> SUPPLIED MATERIAL:
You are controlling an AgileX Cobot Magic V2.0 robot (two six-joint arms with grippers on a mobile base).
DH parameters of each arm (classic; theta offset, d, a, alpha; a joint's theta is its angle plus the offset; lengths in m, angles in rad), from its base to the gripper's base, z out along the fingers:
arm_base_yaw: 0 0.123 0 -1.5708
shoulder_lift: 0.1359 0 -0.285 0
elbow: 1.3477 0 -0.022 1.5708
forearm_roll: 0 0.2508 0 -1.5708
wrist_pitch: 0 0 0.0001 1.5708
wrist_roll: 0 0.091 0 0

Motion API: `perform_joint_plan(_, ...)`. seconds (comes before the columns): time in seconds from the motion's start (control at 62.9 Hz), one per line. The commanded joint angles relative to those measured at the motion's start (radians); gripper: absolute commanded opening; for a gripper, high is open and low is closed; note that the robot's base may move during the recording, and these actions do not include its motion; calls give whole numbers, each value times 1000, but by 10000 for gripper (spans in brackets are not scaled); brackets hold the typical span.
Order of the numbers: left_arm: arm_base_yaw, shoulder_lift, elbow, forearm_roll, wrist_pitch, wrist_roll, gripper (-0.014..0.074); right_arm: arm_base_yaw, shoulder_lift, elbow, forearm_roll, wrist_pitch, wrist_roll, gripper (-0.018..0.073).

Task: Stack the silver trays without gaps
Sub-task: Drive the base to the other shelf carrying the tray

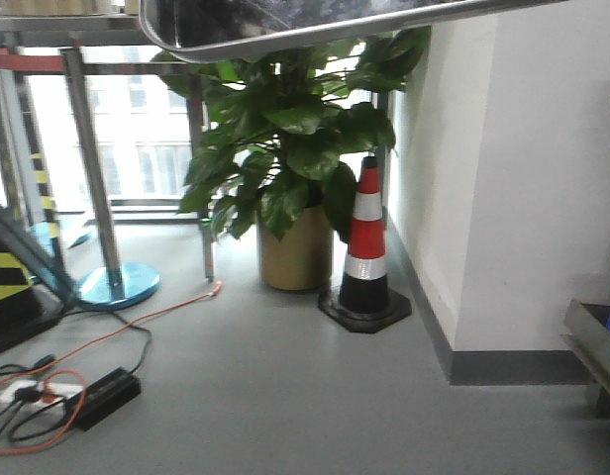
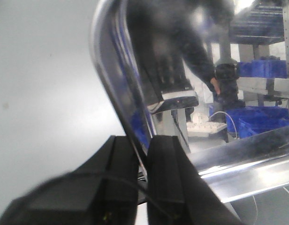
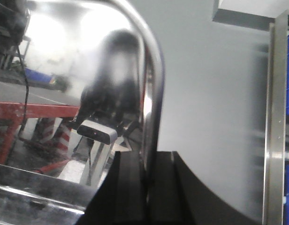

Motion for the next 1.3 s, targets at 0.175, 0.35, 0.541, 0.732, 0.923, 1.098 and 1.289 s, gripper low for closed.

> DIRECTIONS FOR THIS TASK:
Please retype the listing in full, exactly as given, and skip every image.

> ANSWER TO THIS TASK:
You are controlling an AgileX Cobot Magic V2.0 robot (two six-joint arms with grippers on a mobile base).
DH parameters of each arm (classic; theta offset, d, a, alpha; a joint's theta is its angle plus the offset; lengths in m, angles in rad), from its base to the gripper's base, z out along the fingers:
arm_base_yaw: 0 0.123 0 -1.5708
shoulder_lift: 0.1359 0 -0.285 0
elbow: 1.3477 0 -0.022 1.5708
forearm_roll: 0 0.2508 0 -1.5708
wrist_pitch: 0 0 0.0001 1.5708
wrist_roll: 0 0.091 0 0

Motion API: `perform_joint_plan(_, ...)`. seconds (comes before the columns): time in seconds from the motion's start (control at 62.9 Hz), one per line. The commanded joint angles relative to those measured at the motion's start (radians); gripper: absolute commanded opening; for a gripper, high is open and low is closed; note that the robot's base may move during the recording, and these actions do not include its motion; calls give whole numbers, each value times 1000, but by 10000 for gripper (spans in brackets are not scaled); brackets hold the typical span.
Order of the numbers: left_arm: arm_base_yaw, shoulder_lift, elbow, forearm_roll, wrist_pitch, wrist_roll, gripper (-0.014..0.074); right_arm: arm_base_yaw, shoulder_lift, elbow, forearm_roll, wrist_pitch, wrist_roll, gripper (-0.018..0.073).

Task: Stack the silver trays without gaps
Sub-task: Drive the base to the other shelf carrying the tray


Motion for the next 1.3 s, targets at 0.175, 0.35, 0.541, 0.732, 0.923, 1.098 and 1.289 s, gripper low for closed.

No more output will be given for this exercise.